But Kovtun, who is often featured on-air as a political analyst, now fears the possibility of war. TV talk shows have intensified their bellicose rhetoric amid rising tensions on Russia’s border with Ukraine. Some observers say it is a ploy by the government to convince the public that any conflict that does occur will not be Russia’s fault.

“They always follow the party line,” says Kovtun, of the talk shows’ traditionally pro-Kremlin stance. In recent weeks, state media have been broadcasting a steady stream of accusations against Ukraine as 100,000 Russian troops are deployed along the border, raising international fears that Moscow is planning to invade the neighboring country. The portrait painted by the talk shows is of Kiev as the aggressor, backed by a belligerent West, while the alliance between Ukraine and the West creates a dangerous threat to Russia and unwillingly pushes it into conflict.

Talk shows are especially proactive. As Irina Petrovskaia, host of a television content analysis program on Moscow’s opposition radio station Eco, said in a recent broadcast, the talk show participants, many of whom are figures on the fringes of Russian politics, “are always asking for an attack, talking that we must attack, penetrate, defeat, annex”.

For her, the programs are dominated by a climate of military hysteria.

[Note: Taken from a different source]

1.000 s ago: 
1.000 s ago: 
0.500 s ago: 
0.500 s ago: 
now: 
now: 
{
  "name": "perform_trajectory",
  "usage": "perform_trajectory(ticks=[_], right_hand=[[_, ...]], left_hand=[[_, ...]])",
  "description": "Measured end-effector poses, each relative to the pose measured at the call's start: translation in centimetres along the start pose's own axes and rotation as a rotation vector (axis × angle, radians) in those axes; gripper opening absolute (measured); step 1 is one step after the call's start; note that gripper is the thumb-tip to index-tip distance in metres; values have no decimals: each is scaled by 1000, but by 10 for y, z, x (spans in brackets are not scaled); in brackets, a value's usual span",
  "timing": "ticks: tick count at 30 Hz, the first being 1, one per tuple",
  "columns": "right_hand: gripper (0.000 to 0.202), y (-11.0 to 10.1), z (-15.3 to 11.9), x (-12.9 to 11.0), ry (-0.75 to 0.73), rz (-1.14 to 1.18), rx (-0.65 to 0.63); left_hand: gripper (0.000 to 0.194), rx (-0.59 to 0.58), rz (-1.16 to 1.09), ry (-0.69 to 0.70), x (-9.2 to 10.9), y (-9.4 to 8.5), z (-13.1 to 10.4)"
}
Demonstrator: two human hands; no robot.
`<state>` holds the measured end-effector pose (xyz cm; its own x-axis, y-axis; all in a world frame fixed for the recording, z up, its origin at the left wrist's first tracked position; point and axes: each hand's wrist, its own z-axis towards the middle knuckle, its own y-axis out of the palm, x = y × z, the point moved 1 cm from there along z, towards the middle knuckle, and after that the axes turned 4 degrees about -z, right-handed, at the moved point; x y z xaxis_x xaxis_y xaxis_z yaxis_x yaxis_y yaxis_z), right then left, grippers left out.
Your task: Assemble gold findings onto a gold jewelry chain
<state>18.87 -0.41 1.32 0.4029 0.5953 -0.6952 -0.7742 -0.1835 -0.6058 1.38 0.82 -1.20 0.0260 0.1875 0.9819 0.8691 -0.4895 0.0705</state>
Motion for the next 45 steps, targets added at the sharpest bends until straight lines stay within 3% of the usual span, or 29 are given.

The news on state TVs tends to be more restrained. But this week TV newspapers claimed that Ukrainian forces had transported chemicals to the east of the country to potentially be used as chemical weapons, identifying cities controlled by Russian-backed separatists in the region where such “provocations” could take place.

In a report published last week, the US State Department described this allegation and others as “disinformation and political propaganda” aimed at “influencing Western countries into believing that Ukraine’s behavior could provoke global conflict”.

The document cited several cases in which the US said it believed Russia was fabricating pretexts to launch military action. Journalist Ivan Davidov, author of a media column on Russian website Znak, recently wrote that “war predictions are becoming routine” on state TV. The effect of this would be to normalize the concept of conflict. “War becomes possible when people stop seeing it as something out of the ordinary,” he observed.

He tells the Financial Times that the current situation differs greatly from 2014, when Russia annexed Crimea and supported a separatist uprising in eastern Ukraine. At the time, Russia and state media outlets denied or downplayed the importance of Moscow’s military and political involvement in eastern Ukraine.

Now, however, analysts are portraying an armed conflict as “a possible, though not a very desirable, option to resolve accumulated problems.”

According to Davidov, all state media portray Russia as “the most peaceful country on the planet”. According to the media, Western leaders “don’t want to listen, they launch accusations, provoke, threaten”, and Moscow is forced to react. Denis Volkov, from the independent Russian research center Levada, says the message from the state media seems to have managed to influence the population. According to a survey carried out by Levada in December, only 4% of Russians think their country is to blame for the escalation of tensions. About 50% blame the US and NATO, and 16% blame Ukraine.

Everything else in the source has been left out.